State Climatologist: Extreme Temperature Swings Ongoing Since Thanksgiving

With the upcoming cold temperatures predicted for tonight and tomorrow, New Jersey State Climatologist David Robinson told NJTV News Managing Editor Mike Schneider that this is not the first time the state has seen this type of temperature drop.

Robinson said there has been a very volatile pattern going on with the weather since Thanksgiving. He said that there have been quite a variety of weather conditions, including cold, storms and record heat because we are experiencing an amplified polar jet stream. He said that climatologists saw this coming so it gave them time to prepare for the weather changes.

Robinson said that in the polar regions, the sun has not been out for weeks and the cold air just sits and grows and every once in a while it pushes through the middle latitude, called a polar vortex, and makes its way to the United States.

“We’ve seen this drop in temperature a number of times before. It’s certainly not something we see every winter. We saw in December in northwest Jersey it went from -1 to 64 degrees. It’s just been a year where we have had these wild extremes instead of more moderation. We don’t know exactly the reason behind that but we have seen this pattern for some time now,” Robinson said.
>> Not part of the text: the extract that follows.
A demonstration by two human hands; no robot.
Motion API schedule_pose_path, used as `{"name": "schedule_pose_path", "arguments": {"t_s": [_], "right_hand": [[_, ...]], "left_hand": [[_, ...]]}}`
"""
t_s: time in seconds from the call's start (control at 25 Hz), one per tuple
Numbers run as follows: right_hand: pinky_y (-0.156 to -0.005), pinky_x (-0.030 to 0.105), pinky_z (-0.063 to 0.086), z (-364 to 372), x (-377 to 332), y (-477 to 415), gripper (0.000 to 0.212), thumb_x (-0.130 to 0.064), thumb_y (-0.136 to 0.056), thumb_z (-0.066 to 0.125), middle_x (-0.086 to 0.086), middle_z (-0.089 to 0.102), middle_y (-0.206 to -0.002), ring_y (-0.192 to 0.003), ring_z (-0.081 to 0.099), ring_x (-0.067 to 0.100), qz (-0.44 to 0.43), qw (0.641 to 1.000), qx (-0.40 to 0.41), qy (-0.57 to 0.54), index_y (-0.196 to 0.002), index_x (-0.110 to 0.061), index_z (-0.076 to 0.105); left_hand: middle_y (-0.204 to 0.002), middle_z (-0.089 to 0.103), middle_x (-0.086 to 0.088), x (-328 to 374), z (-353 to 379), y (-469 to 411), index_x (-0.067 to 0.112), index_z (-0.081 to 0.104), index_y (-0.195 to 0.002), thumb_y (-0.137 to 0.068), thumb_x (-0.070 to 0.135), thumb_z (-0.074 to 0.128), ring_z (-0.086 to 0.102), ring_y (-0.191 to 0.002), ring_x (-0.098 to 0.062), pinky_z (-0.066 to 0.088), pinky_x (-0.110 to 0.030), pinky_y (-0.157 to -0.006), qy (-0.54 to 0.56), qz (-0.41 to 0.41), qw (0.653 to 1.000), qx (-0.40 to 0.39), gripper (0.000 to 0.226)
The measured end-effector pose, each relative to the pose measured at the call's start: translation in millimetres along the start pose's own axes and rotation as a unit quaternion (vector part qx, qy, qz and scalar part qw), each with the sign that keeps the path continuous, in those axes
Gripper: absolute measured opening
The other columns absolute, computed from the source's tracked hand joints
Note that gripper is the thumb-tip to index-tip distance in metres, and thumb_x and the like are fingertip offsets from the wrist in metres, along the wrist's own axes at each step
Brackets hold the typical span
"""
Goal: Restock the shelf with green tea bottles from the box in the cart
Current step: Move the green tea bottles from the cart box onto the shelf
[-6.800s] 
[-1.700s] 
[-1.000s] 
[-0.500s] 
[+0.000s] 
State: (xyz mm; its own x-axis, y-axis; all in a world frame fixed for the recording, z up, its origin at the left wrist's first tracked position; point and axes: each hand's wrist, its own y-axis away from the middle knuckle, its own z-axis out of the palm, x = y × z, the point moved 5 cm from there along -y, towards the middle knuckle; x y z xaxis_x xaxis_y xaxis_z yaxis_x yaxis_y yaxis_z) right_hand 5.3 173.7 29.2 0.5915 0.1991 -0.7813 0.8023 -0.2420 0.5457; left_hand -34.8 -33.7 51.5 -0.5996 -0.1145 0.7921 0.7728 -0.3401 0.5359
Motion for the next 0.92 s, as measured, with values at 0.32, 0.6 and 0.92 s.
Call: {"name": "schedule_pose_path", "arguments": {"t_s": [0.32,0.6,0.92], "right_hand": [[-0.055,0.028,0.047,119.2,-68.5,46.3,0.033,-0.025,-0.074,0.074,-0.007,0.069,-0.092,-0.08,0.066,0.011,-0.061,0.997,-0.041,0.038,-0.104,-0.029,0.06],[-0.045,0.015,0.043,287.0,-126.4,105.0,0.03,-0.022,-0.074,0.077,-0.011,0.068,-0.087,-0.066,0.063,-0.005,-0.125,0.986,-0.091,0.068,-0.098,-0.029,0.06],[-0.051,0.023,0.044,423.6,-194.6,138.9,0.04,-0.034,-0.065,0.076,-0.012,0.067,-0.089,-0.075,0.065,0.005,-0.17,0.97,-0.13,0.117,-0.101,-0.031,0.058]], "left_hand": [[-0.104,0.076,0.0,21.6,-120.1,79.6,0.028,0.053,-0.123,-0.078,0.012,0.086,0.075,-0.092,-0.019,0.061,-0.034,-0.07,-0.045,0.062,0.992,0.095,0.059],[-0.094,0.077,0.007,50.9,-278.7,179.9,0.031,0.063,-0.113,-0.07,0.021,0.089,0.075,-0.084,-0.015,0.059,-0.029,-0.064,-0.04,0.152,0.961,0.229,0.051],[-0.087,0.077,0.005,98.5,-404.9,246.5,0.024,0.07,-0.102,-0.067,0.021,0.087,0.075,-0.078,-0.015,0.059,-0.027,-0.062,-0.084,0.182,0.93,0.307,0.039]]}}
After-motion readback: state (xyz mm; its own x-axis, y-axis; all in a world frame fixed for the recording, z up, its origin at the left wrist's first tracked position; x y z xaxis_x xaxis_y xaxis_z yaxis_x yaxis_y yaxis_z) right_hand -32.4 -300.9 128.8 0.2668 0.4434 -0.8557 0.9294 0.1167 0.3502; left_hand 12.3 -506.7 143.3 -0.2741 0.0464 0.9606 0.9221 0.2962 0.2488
He said that it looks like the extreme weather is going to take a week to 10-day break but this same pattern could come back again.

Looking at the recent volatile weather patterns doesn’t necessarily correlate to a changing climate. Robinson said experts need more context than just looking at one specific area.

“We know the climate’s changing, but in any particular location, even in North America, it doesn’t dictate what the whole world is telling us. For instance, we are cool in North America in November and November was the warmest November globally. So you have to look globally. You can’t look locally or even regionally to get a handle on what’s going on around the entire planet. And then of course you have to look over a number of years. Climatologists have to be patient. You can’t just look at one episode and ascribe it to anything in a positive or negative sense when you’re talking about global climate change,” Robinson said.